Der Verkehrsausschuß der Stadt Köln beschäftigte sich in seiner Sitzung am 09.06.2015 mit dem einstimmigen Votum der Bezirksvertretung Rodenkirchen, den 10-Minuten-Takt der Stadtbahnlinie 16 bis Godorf auszudehnen.

Hierzu ist laut Verwaltungsvorlage der Bau einer zusätzlichen Wendeanlage mit einer Investition von ca.2,5 Mio € erforderlich.

“Sicherlich ein gewaltiger Betrag in Zeiten klammer Stadtkassen”, so CDU-Ratsmitglied Monika Ross-Belkner. “Die Randbezirke von Köln müssen jedoch verstärkt an den ÖPNV angebunden werden. Es ist falsch, sie außen vorzulassen. Nur so ist das Ziel des angestrebten Mobilitätsmixes – mit einem Anteil von 66% umweltverträglicher Verkehrsmittel – bis 2025 zu erreichen.”

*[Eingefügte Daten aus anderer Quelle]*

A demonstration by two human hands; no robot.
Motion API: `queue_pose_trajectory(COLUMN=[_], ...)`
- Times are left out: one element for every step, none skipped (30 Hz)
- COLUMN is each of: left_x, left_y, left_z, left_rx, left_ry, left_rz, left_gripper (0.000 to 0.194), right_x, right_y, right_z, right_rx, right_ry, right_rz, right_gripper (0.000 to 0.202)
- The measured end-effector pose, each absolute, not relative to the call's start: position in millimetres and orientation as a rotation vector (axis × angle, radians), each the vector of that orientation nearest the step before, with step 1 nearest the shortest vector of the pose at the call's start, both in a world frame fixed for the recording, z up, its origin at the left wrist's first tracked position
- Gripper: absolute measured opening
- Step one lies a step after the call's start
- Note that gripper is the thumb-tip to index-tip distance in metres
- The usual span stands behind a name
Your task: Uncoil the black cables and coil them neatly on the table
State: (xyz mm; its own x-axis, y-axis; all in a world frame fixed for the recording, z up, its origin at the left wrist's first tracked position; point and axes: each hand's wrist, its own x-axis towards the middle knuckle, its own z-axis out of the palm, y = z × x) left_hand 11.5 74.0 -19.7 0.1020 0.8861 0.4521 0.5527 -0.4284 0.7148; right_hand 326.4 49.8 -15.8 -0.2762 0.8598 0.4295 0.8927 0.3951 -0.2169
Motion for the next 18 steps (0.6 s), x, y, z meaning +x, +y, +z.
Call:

Die Bewohner des Kölner Südens werden in den nächsten Jahren verstärkt auf einen gut funktionierenden ÖPNV angewiesen sein: Da nach Beendigung der derzeitigen Baustellen auf der Rheinuferstraße, die Bauarbeiten auf der Bonner Straße zur 3. Baustufe der Nord-Süd-Stadtbahn losgehen wird die verkehrliche Leistungsfähigkeit von und in Richtung Süden massiv eingeschränkt.

Eine Finanzierung wäre dabei durchaus möglich gewesen, wenn man bei der vorzeitigen Inbetriebnahme der Linie 17 das Wendgleis gleich in Godorf bauen würde, anstatt in Rodenkirchen.
Gegen die Stimmen der CDU wurde jedoch dem Verwaltungsvorschlag gefolgt, keine Veränderung vorzunehmen.